*** Opening of RECORDED DATA ***
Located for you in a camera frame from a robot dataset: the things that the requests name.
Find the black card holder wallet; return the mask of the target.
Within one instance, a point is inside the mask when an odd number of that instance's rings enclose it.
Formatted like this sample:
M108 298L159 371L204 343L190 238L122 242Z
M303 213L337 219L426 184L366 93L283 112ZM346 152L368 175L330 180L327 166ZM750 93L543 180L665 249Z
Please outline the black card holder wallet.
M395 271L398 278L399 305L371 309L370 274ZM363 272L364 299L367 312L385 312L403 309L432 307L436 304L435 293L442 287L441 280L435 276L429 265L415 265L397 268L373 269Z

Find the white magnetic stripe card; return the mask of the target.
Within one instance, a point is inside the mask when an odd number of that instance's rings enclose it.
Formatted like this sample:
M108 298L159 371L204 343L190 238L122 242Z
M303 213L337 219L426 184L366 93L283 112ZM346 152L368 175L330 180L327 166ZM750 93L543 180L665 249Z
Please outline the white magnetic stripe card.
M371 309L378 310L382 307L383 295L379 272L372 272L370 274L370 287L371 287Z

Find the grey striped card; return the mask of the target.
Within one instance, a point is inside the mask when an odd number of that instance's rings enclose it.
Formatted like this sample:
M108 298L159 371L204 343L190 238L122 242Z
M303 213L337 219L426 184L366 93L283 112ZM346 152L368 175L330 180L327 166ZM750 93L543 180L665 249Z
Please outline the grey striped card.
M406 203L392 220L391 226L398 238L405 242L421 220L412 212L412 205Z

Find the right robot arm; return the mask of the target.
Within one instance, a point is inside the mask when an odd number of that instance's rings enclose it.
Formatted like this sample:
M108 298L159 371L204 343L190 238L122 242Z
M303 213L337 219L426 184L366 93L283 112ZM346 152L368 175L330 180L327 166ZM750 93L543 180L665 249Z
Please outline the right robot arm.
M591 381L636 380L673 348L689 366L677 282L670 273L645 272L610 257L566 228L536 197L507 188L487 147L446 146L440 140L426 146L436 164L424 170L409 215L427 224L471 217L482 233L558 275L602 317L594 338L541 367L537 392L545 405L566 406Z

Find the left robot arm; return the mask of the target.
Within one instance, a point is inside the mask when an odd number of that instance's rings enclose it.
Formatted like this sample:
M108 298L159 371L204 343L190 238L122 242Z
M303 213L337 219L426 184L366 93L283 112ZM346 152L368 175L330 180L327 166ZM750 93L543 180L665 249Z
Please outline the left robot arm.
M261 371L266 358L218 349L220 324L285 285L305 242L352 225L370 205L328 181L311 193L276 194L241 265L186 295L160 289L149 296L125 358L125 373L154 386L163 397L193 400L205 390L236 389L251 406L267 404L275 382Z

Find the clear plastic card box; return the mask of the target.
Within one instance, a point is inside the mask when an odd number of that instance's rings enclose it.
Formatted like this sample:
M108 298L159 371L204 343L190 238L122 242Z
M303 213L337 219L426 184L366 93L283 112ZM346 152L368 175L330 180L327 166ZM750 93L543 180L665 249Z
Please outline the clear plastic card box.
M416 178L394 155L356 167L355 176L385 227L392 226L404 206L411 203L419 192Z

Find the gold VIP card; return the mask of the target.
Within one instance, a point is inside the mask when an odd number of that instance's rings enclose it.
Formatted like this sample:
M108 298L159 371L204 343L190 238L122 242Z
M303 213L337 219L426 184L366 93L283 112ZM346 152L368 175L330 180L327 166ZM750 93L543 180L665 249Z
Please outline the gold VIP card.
*** Close of RECORDED DATA ***
## TASK DETAILS
Identify every line above with the string "return" in it. Copy those lines.

## ANSWER
Find the black card holder wallet; return the mask of the target.
Find the white magnetic stripe card; return the mask of the target.
Find the grey striped card; return the mask of the target.
Find the right robot arm; return the mask of the target.
Find the left robot arm; return the mask of the target.
Find the clear plastic card box; return the mask of the target.
Find the gold VIP card; return the mask of the target.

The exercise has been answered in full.